FIG. 5 is a perspective view of the transporting and jacking assembly of the present invention;

FIG. 6 is a schematic side plan view of the conveyor jack assembly of the present invention;

FIG. 7 is a schematic view of the engagement structure of the present invention;

fig. 8 is a schematic view of the structure of the conveying assembly of the present invention.

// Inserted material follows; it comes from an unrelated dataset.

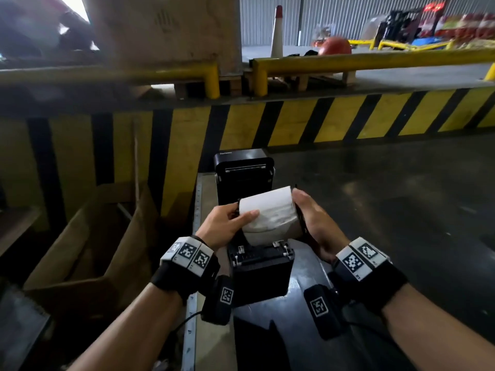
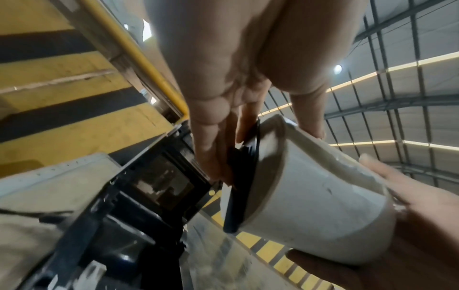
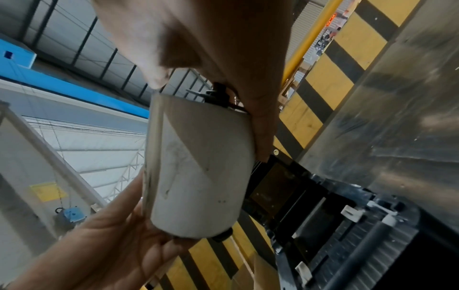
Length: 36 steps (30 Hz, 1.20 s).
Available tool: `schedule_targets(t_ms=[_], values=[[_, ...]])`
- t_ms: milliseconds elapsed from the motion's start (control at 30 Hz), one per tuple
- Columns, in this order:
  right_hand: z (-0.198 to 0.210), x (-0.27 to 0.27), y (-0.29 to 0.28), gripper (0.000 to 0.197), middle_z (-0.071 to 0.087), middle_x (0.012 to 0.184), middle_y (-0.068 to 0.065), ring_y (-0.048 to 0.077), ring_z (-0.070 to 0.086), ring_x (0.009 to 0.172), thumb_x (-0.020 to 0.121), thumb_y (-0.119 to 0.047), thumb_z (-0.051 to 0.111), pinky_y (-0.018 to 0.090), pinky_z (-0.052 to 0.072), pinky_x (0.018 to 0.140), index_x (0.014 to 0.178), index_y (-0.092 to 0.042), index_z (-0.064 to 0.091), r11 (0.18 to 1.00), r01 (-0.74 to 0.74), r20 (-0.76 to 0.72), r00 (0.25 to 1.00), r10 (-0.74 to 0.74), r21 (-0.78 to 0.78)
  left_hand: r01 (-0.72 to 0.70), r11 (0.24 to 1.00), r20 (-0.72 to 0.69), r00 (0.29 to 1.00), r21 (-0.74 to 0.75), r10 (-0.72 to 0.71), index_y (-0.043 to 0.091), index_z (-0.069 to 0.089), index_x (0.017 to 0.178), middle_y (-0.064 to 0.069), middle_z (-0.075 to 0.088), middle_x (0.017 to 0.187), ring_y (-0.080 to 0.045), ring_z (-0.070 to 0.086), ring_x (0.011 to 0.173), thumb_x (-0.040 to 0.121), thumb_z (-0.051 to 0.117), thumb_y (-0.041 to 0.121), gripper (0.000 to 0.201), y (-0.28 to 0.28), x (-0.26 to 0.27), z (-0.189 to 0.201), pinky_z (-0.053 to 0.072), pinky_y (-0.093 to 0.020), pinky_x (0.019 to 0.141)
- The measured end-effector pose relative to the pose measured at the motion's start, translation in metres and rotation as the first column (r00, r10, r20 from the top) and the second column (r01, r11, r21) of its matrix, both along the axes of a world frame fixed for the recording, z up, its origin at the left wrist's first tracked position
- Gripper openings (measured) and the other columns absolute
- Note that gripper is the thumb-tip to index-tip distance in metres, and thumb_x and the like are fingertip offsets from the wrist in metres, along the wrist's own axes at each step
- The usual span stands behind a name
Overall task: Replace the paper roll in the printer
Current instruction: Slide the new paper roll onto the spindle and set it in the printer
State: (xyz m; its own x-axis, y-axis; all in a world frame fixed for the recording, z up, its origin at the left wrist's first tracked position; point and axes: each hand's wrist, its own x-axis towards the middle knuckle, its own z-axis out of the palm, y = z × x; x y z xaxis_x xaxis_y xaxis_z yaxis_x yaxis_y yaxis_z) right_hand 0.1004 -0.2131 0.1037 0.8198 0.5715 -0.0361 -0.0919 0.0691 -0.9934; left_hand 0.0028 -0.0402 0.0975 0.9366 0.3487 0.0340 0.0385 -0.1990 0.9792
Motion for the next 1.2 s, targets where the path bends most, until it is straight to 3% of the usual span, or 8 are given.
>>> schedule_targets(t_ms=[133,200,367,567,767,867,1033,1200], values=[[0.006,0.01,0.015,0.029,0.067,0.108,0.004,0.009,0.067,0.087,0.096,-0.019,0.041,0.026,0.056,0.064,0.119,-0.023,0.058,0.995,0.006,-0.086,0.996,0.002,0.1,0.021,1.0,0.028,0.999,-0.005,-0.02,0.028,0.067,0.102,-0.008,0.073,0.107,-0.025,0.069,0.102,0.081,0.068,0.028,0.021,0.023,-0.004,0.013,0.054,-0.04,0.091],[0.006,0.015,0.022,0.025,0.066,0.108,0.008,0.016,0.065,0.089,0.095,-0.017,0.041,0.026,0.055,0.06,0.114,-0.021,0.058,0.991,-0.025,-0.079,0.996,0.036,0.135,0.042,0.998,0.023,0.999,0.04,-0.043,0.035,0.066,0.101,0.0,0.074,0.106,-0.018,0.069,0.102,0.074,0.071,0.036,0.027,0.03,-0.005,0.018,0.053,-0.035,0.089],[-0.001,0.027,0.038,0.025,0.058,0.102,0.015,0.019,0.059,0.08,0.091,-0.023,0.052,0.032,0.052,0.062,0.11,-0.007,0.054,0.994,0.003,-0.034,0.999,0.001,0.112,0.021,0.995,0.006,1.0,0.095,-0.021,0.038,0.064,0.1,0.005,0.073,0.103,-0.016,0.069,0.101,0.072,0.075,0.029,0.031,0.047,0.0,0.016,0.052,-0.039,0.097],[-0.008,0.058,0.053,0.011,0.061,0.081,0.004,0.014,0.058,0.068,0.088,-0.024,0.056,0.031,0.049,0.056,0.086,-0.014,0.062,0.998,-0.003,-0.041,0.999,0.006,0.065,-0.013,0.986,-0.006,1.0,0.167,0.015,0.042,0.061,0.1,0.013,0.072,0.095,-0.004,0.069,0.091,0.069,0.079,0.025,0.039,0.056,0.016,0.008,0.053,-0.027,0.088],[-0.037,0.09,0.064,0.018,0.065,0.082,0.011,0.019,0.057,0.077,0.086,-0.015,0.06,0.029,0.048,0.072,0.094,-0.001,0.067,0.999,-0.004,0.058,0.998,0.002,0.032,-0.04,0.983,-0.05,0.997,0.179,0.05,0.029,0.058,0.117,-0.003,0.07,0.103,-0.017,0.067,0.094,0.071,0.078,0.012,0.052,0.069,0.037,-0.007,0.053,-0.031,0.088],[-0.049,0.108,0.063,0.021,0.068,0.087,0.014,0.018,0.064,0.078,0.085,-0.013,0.06,0.029,0.054,0.076,0.099,0.002,0.066,0.993,-0.074,0.207,0.974,0.092,-0.093,-0.032,0.982,-0.096,0.994,0.188,0.05,0.021,0.053,0.128,-0.005,0.069,0.109,-0.021,0.066,0.098,0.071,0.079,0.011,0.064,0.077,0.046,-0.017,0.052,-0.039,0.094],[-0.063,0.147,0.068,0.017,0.074,0.087,0.001,0.013,0.069,0.083,0.079,-0.023,0.069,0.038,0.056,0.085,0.093,-0.013,0.071,0.882,-0.157,0.408,0.841,0.355,-0.444,-0.036,0.972,-0.181,0.98,0.233,0.079,0.041,0.048,0.129,0.002,0.068,0.117,-0.019,0.065,0.108,0.057,0.081,0.043,0.079,0.088,0.059,-0.043,0.051,-0.046,0.098],[-0.079,0.167,0.075,0.024,0.073,0.098,0.002,0.013,0.065,0.091,0.079,-0.03,0.068,0.019,0.047,0.077,0.1,-0.018,0.07,0.737,-0.121,0.472,0.698,0.539,-0.665,-0.06,0.958,-0.241,0.962,0.282,0.131,0.025,0.042,0.138,0.006,0.064,0.112,-0.016,0.06,0.11,0.068,0.082,0.023,0.081,0.088,0.068,-0.067,0.047,-0.042,0.103]])
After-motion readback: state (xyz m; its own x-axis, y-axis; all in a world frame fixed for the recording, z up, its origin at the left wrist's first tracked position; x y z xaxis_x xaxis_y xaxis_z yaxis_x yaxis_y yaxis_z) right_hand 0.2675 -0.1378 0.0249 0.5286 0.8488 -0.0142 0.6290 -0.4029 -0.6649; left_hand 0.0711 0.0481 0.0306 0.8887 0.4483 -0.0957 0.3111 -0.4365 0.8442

In the figure: 1. a work table; 11. a gas cavity; 2. welding the assembly; 3. scanning the welding head; 4. a welding table; 5. a delivery assembly; 51. a fixing strip; 52. a sliding groove; 53. a sliding plate; 54. a first telescopic rod; 55. fixing the disc; 56. rotating the disc; 57. a second telescopic rod; 58. a through slot; 6. a relative movement component; 61. an electrically driven gear; 62. a clamping plate; 621. an engagement strip; 622. a closing plate; 7. conveying and jacking components; 71. a jacking plate; 72. a fixing plate; 73. an engagement post; 74. a guide post; 75. a conveyor belt; 751. a drive shaft; 76. fixing a motor; 77. a transmission mechanism; 771. a first meshing wheel; 772. a second meshing wheel; 773. a telescopic shaft; 774. a third meshing wheel; 775. an engaging structure; 7751. a first drive pulley; 7752. a second transmission wheel; 7753. a rotary drum; 7754. a threaded post; 7755. a limiting strip; 8. a odor removal assembly; 81. a filter screen; 82. a suction structure; 83. a gas pipeline; 9. a working groove; 91. a camera head tabling groove; 92. a camera support.

Detailed Description

The technical solutions in the embodiments of the present invention will be clearly and completely described below with reference to the drawings in the embodiments of the present invention, and it is obvious that the described embodiments are only a part of the embodiments of the present invention, and not all of the embodiments. All other embodiments, which can be derived by a person skilled in the art from the embodiments given herein without making any creative effort, shall fall within the protection scope of the present invention.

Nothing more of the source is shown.